*** Information shown Section Begins ***

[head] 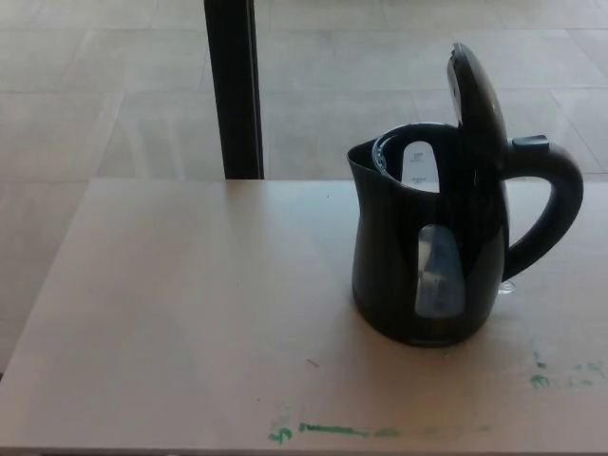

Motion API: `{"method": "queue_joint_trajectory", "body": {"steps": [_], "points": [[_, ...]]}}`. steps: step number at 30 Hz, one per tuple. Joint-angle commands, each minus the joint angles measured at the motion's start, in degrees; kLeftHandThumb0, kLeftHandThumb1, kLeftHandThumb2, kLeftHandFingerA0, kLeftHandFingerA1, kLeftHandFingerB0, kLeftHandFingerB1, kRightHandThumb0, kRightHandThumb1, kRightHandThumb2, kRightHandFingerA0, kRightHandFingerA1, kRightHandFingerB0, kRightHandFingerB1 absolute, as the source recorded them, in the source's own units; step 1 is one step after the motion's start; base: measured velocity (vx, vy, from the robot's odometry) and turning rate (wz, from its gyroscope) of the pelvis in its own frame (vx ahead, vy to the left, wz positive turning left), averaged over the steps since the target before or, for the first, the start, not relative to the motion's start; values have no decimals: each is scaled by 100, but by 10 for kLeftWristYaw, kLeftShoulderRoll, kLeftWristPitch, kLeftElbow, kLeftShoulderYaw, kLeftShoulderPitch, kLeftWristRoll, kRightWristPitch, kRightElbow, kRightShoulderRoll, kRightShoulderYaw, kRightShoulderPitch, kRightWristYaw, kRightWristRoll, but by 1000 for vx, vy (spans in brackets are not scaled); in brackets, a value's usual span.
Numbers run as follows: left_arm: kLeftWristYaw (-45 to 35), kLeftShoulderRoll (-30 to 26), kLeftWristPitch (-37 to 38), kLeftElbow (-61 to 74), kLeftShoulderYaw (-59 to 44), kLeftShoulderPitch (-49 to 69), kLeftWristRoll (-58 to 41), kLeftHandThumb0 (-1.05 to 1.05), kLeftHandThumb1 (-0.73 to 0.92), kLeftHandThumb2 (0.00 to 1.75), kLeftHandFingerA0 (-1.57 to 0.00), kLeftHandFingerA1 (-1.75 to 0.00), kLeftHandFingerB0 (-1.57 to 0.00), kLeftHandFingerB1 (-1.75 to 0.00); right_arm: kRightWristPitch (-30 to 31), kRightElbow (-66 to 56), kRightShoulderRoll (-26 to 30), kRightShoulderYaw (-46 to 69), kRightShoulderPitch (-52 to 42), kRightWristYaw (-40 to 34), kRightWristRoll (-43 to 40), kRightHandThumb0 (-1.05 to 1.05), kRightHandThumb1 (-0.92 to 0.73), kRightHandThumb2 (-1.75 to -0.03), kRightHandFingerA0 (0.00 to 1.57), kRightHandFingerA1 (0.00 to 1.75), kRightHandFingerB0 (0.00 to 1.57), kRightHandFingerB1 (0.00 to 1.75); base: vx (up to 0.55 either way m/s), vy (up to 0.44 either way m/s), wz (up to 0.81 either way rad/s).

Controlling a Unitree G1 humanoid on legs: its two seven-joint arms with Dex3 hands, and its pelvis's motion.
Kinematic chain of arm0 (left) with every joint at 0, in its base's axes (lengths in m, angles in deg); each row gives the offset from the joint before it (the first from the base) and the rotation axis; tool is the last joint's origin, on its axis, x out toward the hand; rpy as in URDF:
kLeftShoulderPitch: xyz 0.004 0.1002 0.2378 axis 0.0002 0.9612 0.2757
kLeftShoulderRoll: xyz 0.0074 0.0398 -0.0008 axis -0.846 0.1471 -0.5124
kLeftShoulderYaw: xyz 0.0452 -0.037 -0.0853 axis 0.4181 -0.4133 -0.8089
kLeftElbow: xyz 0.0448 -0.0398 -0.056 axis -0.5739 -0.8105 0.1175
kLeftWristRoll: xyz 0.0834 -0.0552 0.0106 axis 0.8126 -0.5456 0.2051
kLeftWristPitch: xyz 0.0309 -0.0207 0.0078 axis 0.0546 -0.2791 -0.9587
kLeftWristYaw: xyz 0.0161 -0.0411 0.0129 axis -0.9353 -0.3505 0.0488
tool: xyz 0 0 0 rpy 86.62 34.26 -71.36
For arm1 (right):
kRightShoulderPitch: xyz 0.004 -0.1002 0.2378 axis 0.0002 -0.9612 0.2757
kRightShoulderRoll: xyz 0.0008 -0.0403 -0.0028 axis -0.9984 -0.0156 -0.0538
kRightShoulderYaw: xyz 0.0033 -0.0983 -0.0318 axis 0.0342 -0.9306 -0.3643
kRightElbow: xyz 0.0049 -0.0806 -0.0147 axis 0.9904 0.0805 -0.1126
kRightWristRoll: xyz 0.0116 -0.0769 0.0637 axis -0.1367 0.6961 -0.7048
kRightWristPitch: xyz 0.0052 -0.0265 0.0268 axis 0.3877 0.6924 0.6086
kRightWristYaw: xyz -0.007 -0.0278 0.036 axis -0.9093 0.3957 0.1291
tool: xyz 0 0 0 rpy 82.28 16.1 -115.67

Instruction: The robot uses its right hand to push down on the lid of a kettle kept in the middle of the desk to close it

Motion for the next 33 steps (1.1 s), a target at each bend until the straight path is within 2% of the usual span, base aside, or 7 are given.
{"method": "queue_joint_trajectory", "body": {"steps": [1,25,26,28,29,31,33], "points": [[-64,-23,4,-20,-28,-10,-49,-70,73,62,-40,-47,-29,-35,-7,-29,16,63,13,50,-102,-63,-85,-66,38,54,12,25,0,0,0],[-71,-35,1,-41,-32,-12,-62,-69,73,61,-41,-49,-30,-36,178,-412,228,-74,364,19,-47,-71,-92,-68,28,43,19,29,0,0,0],[-72,-35,1,-41,-31,-12,-62,-70,73,62,-41,-49,-32,-36,175,-400,229,-96,390,26,-39,-76,-71,-100,23,52,15,43,0,0,0],[-71,-35,8,-38,-24,-9,-56,-71,73,62,-41,-48,-33,-36,142,-363,230,-152,447,38,-2,-77,-88,-67,31,41,22,29,0,0,0],[-71,-35,9,-41,-24,-10,-56,-70,73,62,-42,-48,-32,-36,125,-349,231,-171,459,36,16,-81,-69,-106,26,52,14,42,0,0,0],[-73,-36,9,-46,-26,-11,-58,-70,72,62,-42,-48,-31,-35,141,-345,232,-190,483,54,7,-84,-84,-66,29,40,21,28,0,0,0],[-72,-38,8,-41,-22,-8,-56,-70,72,62,-42,-48,-32,-35,165,-345,235,-228,520,72,9,-82,-65,-103,21,51,11,41,0,0,0]]}}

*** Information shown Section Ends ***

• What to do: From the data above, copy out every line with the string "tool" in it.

• Written answer:
Kinematic chain of arm0 (left) with every joint at 0, in its base's axes (lengths in m, angles in deg); each row gives the offset from the joint before it (the first from the base) and the rotation axis; tool is the last joint's origin, on its axis, x out toward the hand; rpy as in URDF:
tool: xyz 0 0 0 rpy 86.62 34.26 -71.36
tool: xyz 0 0 0 rpy 82.28 16.1 -115.67

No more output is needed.